Picture of the Day for October 10, 2015

The Great Chicago Fire, burned from October 8 to October 10, 1871, and destroyed thousands of buildings, killed an estimated 300 people but a more deadly fire also happened on that October 8 further north in Wisconsin. The town of Peshtigo was wiped out by a firestorm with a wall of flames a mile high and five miles wide traveling at 100 miles per hours which was hot enough to turn sand into glass. With over 1,875 square miles consumed by the fire that caused the most deaths by fire in United States history, with estimated deaths of around 1,500 people, possibly as many as 2,500. An accurate death toll has never been determined because local records were destroyed in the fire.

Very little survived the fire, but Father Pernin grabbed the tabernacle from St. Mary’s Church and pushed the wagon into the river as he spent six hours in the water. The next day the priest didn’t know what became of the tabernacle until a parishioner, who also survived, told him to follow him.
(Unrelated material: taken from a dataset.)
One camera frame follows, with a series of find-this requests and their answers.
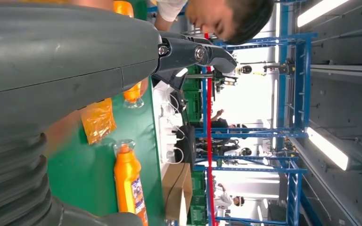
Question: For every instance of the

“I hurried with him to that part of the river into which I had pushed as far as possible my wagon containing the wooden tabernacle,” Father Pernin wrote. “This wagon had been blown over on its side by the storm; whilst the tabernacle itself had been caught up by the wind and cast on one of the logs floating on the water. Everything in the immediate vicinity of this spot had been blackened or charred by the flames; logs, trunks, boxes, nothing had escaped, yet, strange to say, there rose the tabernacle, intact in its snowy whiteness, presenting a wonderful contrast to the grimy blackness of the surrounding objects.” Father Pernin left the tabernacle where it had been found for two days, “so as to give all an opportunity of seeing it . . . The Catholics generally regarded the fact as a miracle, and it was spoken of near and far, attracting great attention.”